▶ _ABOUT THIS EXERCISE_
In the records below, find the line with "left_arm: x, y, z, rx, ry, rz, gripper" and the line with "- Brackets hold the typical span". Print both exactly, along with every line between them, and no other line.

[Collected data]

►

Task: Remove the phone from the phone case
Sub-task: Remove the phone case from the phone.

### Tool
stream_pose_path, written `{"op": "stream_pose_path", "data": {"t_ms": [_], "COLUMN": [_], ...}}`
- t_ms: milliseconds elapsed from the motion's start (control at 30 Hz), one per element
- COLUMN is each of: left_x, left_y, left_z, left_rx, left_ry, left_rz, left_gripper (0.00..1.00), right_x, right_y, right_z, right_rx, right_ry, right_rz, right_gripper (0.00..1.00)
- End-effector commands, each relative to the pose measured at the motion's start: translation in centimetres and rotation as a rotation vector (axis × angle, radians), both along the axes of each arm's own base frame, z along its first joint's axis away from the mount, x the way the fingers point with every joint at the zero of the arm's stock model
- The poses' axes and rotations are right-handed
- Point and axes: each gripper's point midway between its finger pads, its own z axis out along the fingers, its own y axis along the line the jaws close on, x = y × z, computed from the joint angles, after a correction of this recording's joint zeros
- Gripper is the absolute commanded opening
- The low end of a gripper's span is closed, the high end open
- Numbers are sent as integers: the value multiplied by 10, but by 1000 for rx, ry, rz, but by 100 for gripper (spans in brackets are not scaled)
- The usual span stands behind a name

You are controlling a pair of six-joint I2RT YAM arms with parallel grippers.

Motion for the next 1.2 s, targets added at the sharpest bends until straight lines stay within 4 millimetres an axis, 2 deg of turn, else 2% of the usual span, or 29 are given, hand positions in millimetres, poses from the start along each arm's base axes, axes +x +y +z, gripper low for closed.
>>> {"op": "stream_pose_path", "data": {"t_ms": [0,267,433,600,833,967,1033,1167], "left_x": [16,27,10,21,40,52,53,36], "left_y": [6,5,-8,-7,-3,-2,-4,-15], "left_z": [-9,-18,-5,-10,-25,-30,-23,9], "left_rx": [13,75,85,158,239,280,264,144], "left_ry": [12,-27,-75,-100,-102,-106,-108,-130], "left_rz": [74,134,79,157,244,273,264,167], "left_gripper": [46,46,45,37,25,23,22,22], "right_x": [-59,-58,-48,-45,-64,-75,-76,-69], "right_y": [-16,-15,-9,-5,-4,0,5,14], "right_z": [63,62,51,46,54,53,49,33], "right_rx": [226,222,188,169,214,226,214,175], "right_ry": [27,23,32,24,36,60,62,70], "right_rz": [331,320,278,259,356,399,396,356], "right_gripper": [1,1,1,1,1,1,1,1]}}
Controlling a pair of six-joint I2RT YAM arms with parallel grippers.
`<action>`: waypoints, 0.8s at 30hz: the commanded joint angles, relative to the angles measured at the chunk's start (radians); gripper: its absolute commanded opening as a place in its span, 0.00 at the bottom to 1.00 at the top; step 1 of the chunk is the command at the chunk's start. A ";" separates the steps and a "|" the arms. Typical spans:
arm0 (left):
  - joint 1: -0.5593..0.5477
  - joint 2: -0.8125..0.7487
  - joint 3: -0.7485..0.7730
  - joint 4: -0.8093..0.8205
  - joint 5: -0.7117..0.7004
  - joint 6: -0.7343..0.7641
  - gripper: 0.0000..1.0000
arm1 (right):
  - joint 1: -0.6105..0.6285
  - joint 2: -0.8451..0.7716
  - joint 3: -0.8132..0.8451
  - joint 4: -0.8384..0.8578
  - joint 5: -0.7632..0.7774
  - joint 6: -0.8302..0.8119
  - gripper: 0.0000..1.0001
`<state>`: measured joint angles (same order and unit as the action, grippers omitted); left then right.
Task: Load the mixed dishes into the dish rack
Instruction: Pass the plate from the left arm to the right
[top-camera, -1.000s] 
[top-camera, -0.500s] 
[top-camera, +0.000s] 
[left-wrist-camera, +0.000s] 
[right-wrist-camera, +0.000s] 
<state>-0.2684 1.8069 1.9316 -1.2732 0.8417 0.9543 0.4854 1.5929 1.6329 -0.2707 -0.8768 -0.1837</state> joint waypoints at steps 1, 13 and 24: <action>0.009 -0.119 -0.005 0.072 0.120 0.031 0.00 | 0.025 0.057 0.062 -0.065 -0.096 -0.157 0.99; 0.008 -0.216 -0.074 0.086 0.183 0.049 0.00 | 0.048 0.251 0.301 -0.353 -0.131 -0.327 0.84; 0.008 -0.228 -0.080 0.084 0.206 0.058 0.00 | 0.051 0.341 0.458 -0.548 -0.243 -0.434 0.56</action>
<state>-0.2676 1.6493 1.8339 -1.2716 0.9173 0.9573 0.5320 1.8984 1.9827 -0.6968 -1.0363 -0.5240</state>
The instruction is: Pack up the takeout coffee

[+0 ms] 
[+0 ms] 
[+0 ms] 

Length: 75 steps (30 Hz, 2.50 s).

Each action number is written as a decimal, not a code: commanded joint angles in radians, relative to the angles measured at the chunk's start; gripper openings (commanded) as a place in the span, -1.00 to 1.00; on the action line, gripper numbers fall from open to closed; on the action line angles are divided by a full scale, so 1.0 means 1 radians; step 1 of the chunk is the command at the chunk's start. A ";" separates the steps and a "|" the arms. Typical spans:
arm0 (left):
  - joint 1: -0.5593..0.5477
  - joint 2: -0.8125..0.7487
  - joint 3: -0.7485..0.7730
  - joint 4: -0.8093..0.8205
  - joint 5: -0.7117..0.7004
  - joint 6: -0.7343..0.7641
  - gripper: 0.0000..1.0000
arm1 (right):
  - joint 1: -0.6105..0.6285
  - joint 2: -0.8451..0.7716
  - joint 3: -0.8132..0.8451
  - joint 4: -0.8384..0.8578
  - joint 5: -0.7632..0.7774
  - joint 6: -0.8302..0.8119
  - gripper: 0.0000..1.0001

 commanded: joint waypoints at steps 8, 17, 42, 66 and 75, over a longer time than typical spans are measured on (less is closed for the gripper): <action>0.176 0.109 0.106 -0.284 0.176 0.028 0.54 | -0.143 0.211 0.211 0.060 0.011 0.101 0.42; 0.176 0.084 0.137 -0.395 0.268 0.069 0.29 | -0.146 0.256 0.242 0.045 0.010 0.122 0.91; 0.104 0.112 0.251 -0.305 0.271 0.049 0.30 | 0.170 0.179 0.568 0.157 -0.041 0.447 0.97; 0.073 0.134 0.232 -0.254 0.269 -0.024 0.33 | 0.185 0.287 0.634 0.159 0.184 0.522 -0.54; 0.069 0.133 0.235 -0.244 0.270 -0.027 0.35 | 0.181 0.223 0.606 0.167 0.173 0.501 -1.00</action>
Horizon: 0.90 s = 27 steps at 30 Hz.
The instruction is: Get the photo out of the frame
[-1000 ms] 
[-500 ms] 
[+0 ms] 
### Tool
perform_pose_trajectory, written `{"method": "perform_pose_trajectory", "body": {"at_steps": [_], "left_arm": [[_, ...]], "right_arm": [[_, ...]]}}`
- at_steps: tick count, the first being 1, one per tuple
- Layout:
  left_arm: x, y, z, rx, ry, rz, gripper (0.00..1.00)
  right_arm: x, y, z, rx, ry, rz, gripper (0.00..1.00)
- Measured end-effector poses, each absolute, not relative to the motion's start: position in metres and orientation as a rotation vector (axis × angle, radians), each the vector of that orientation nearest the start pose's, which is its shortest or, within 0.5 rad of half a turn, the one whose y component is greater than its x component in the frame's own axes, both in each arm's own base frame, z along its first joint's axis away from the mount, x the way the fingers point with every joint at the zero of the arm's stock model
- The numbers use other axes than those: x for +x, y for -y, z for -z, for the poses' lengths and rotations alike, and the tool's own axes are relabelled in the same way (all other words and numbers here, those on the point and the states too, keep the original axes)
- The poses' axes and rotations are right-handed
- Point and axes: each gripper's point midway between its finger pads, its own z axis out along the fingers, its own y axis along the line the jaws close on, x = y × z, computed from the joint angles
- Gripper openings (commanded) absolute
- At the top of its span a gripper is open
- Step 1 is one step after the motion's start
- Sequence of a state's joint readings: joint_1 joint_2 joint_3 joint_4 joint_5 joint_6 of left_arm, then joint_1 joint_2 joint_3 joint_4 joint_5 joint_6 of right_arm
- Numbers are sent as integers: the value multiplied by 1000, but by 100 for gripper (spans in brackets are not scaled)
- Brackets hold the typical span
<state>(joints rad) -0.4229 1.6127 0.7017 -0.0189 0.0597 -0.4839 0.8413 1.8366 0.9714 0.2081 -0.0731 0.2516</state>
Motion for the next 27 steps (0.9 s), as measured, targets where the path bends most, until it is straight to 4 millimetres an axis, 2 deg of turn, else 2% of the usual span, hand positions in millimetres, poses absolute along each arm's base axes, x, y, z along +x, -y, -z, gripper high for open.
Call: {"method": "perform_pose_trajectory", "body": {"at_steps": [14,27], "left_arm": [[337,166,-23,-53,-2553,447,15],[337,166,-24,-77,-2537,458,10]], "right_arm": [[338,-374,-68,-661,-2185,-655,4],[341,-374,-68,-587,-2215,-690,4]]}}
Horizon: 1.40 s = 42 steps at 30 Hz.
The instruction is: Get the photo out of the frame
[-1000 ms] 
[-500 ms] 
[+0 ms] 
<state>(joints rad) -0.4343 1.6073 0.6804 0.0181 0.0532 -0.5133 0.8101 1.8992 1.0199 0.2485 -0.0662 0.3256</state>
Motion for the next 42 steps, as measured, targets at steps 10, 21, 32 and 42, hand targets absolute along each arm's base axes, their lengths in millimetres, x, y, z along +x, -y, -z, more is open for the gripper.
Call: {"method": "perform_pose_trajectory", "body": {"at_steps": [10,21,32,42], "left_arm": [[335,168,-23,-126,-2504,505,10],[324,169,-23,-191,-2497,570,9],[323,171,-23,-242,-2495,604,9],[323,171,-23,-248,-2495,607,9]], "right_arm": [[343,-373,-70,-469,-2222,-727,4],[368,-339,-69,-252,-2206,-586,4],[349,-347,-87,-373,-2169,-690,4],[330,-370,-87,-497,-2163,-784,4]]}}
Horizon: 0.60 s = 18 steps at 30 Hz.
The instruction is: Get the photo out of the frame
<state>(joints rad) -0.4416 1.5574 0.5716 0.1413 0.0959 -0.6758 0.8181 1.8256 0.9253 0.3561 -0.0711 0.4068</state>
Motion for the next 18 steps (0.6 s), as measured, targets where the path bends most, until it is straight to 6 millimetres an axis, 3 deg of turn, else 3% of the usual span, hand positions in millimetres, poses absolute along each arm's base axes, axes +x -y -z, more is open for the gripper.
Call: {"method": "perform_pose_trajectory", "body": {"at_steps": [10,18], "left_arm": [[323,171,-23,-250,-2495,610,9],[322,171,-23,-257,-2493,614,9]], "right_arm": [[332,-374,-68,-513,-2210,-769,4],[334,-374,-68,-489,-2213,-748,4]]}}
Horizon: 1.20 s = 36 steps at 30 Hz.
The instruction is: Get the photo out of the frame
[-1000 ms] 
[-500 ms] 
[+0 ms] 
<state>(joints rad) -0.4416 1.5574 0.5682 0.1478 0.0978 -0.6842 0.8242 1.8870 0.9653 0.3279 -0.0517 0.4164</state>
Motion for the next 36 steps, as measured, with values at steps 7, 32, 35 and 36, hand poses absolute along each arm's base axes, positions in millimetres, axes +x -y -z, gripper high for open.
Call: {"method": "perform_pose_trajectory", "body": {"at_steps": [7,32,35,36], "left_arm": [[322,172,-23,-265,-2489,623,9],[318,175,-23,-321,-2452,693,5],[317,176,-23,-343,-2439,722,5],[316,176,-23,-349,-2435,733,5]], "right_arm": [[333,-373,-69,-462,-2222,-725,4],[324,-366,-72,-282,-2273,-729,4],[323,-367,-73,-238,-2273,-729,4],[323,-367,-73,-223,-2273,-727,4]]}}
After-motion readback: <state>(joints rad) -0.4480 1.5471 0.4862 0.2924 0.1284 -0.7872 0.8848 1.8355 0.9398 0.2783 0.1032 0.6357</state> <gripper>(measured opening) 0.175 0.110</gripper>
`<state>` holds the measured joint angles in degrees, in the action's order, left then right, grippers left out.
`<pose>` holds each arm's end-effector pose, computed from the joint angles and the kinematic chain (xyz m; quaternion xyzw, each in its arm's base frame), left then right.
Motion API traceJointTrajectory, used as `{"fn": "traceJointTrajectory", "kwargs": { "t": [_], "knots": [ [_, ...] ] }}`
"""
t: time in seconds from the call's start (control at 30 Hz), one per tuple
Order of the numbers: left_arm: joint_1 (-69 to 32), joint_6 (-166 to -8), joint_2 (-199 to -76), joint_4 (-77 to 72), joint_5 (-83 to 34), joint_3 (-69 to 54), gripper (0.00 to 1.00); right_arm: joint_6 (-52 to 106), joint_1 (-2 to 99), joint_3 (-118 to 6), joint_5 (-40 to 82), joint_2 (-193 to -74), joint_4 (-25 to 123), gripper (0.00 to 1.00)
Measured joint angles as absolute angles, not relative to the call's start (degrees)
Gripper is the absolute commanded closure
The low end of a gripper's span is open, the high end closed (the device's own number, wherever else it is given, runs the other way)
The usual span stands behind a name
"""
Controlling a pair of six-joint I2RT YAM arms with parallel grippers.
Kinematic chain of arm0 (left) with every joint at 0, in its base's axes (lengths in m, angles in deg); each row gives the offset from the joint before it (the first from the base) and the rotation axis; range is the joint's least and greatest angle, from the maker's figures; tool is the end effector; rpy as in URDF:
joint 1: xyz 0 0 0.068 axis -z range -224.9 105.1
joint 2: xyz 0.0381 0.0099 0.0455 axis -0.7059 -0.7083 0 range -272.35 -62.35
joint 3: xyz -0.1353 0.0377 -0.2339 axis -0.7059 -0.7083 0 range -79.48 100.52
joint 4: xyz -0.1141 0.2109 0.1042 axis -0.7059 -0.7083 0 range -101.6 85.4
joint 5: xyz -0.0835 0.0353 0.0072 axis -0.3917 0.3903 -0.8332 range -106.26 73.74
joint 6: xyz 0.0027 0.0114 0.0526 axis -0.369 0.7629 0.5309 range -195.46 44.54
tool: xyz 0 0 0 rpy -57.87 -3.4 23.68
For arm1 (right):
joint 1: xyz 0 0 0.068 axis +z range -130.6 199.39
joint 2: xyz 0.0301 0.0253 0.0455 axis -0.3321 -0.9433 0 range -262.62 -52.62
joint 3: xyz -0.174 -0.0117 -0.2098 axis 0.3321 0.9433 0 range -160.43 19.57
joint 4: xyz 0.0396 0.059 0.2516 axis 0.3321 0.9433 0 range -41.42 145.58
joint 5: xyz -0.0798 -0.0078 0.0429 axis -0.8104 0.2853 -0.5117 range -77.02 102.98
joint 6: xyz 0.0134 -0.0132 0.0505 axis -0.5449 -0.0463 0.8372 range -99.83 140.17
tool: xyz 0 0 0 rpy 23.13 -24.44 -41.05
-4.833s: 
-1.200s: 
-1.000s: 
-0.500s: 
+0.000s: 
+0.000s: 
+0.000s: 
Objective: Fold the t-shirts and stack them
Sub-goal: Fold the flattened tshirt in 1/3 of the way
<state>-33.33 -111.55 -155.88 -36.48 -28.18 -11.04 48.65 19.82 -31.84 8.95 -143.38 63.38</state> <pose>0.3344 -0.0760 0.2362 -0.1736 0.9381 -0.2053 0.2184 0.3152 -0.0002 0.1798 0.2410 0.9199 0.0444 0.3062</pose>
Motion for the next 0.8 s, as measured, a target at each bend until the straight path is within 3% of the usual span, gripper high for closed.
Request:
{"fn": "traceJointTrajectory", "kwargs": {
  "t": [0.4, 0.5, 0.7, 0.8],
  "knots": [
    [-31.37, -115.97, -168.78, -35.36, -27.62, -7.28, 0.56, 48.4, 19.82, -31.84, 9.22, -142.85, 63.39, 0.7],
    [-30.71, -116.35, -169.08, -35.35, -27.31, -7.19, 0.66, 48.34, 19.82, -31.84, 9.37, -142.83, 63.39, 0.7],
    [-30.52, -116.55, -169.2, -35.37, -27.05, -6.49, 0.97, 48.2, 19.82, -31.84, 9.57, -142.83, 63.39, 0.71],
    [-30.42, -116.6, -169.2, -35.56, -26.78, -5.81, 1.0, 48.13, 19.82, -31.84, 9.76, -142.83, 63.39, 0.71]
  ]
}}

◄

▶ _OUTPUT FOR THIS EXERCISE_
  left_arm: x, y, z, rx, ry, rz, gripper (0.00..1.00)
  right_arm: x, y, z, rx, ry, rz, gripper (0.00..1.00)
- Measured end-effector poses, each absolute, not relative to the motion's start: position in metres and orientation as a rotation vector (axis × angle, radians), each the vector of that orientation nearest the start pose's, which is its shortest or, within 0.5 rad of half a turn, the one whose y component is greater than its x component in the frame's own axes, both in each arm's own base frame, z along its first joint's axis away from the mount, x the way the fingers point with every joint at the zero of the arm's stock model
- The numbers use other axes than those: x for +x, y for -y, z for -z, for the poses' lengths and rotations alike, and the tool's own axes are relabelled in the same way (all other words and numbers here, those on the point and the states too, keep the original axes)
- The poses' axes and rotations are right-handed
- Point and axes: each gripper's point midway between its finger pads, its own z axis out along the fingers, its own y axis along the line the jaws close on, x = y × z, computed from the joint angles
- Gripper openings (commanded) absolute
- At the top of its span a gripper is open
- Step 1 is one step after the motion's start
- Sequence of a state's joint readings: joint_1 joint_2 joint_3 joint_4 joint_5 joint_6 of left_arm, then joint_1 joint_2 joint_3 joint_4 joint_5 joint_6 of right_arm
- Numbers are sent as integers: the value multiplied by 1000, but by 100 for gripper (spans in brackets are not scaled)
- Brackets hold the typical span

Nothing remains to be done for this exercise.